Cutouts, Collages, and Inkblot Poems in German Romanticism
FAIN: FT-229733-15
Catriona MacLeod
University of Pennsylvania (Philadelphia, PA 19104-6205)
Summer research and writing on Art History and Criticism, German Literature and Interdisciplinary Studies.
Romantic authors and visual artists cut, glue, stain, and recycle paper. They generate papercuts, collages, and inkblot poems in profusion, and combine these in innovative hybrid forms such as the picture books of fairy tale author Hans Christian Andersen.
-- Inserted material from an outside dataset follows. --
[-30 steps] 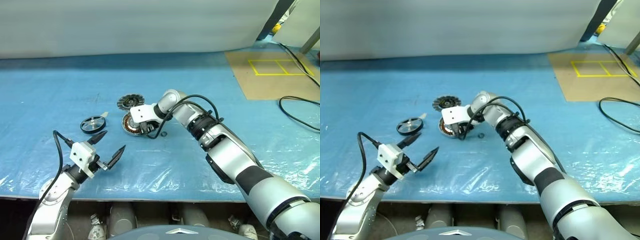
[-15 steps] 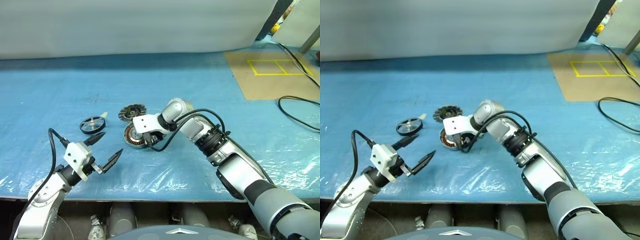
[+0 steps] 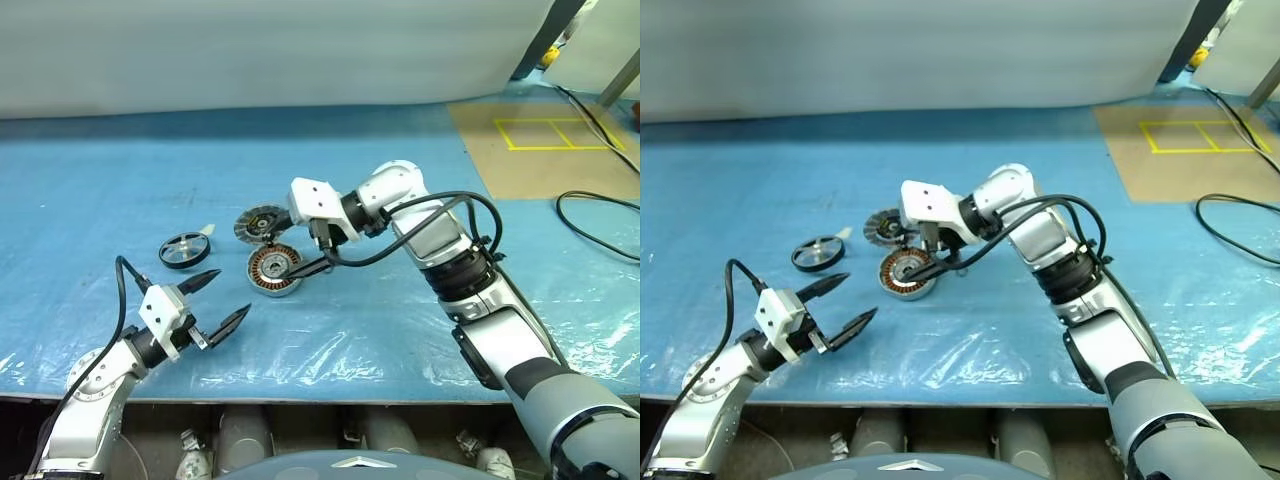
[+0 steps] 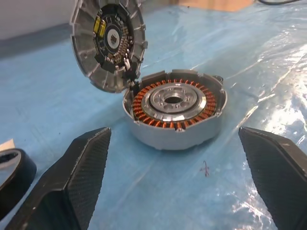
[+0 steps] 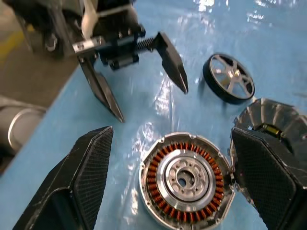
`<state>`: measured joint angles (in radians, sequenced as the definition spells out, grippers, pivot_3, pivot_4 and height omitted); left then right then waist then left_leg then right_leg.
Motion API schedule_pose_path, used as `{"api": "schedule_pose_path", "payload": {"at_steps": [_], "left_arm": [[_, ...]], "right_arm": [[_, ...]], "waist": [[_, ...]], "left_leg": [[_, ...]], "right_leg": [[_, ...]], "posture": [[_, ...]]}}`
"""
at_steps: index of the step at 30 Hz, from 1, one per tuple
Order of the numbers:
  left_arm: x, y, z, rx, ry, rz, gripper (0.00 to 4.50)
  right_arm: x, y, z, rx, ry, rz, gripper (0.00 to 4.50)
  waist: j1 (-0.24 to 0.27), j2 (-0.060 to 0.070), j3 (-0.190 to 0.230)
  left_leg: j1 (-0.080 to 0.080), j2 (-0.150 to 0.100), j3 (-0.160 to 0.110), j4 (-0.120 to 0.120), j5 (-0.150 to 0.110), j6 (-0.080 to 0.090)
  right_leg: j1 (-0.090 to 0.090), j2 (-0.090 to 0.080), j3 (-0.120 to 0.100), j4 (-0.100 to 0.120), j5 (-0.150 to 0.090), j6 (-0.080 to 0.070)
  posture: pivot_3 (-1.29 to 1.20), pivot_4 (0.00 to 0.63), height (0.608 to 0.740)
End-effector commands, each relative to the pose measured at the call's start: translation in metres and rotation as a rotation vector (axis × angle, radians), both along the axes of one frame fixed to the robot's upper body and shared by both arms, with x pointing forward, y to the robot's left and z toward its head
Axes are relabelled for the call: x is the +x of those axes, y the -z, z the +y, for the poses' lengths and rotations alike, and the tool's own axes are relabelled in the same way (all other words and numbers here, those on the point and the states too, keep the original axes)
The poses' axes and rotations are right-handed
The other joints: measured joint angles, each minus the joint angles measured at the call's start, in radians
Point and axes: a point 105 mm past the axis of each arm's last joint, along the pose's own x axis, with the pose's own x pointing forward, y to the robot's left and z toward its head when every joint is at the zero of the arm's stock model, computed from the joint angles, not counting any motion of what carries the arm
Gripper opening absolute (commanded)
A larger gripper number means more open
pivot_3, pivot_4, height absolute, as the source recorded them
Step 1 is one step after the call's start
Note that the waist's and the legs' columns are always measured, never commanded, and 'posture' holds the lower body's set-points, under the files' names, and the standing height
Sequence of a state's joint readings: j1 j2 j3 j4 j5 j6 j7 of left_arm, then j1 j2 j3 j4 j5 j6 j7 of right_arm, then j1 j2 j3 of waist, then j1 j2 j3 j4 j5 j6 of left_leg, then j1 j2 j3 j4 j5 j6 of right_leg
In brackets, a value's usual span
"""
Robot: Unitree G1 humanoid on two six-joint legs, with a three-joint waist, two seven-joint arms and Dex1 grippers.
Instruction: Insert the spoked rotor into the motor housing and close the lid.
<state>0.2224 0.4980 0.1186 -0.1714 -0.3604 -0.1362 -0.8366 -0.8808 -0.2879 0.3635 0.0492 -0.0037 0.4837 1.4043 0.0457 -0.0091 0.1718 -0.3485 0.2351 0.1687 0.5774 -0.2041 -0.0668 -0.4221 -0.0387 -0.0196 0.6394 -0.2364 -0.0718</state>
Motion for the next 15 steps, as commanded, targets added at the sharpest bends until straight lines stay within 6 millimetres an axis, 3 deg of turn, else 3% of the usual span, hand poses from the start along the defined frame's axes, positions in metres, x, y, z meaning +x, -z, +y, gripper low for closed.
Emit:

My book project studies the role of fragmentary, shadowy, and ephemeral scraps, which have until now been neglected by comparison with philosophical discussions of the fragment during the first half of the nineteenth century in Germany. I investigate related works such as the paper cutouts of Adele Schopenhauer, Luise Duttenhofer, Hans Christian Andersen, and Philipp Otto Runge; the collage practice and theory of Clemens Brentano; and the inkblot poetry of Justinus Kerner, considered a forerunner of the modern Rorschach test. These works foreshadow, I argue, avant-garde art such as Picasso's collages and Matisse's papercuts, and contemporary, room-size, silhouette installations by US artist Kara Walker.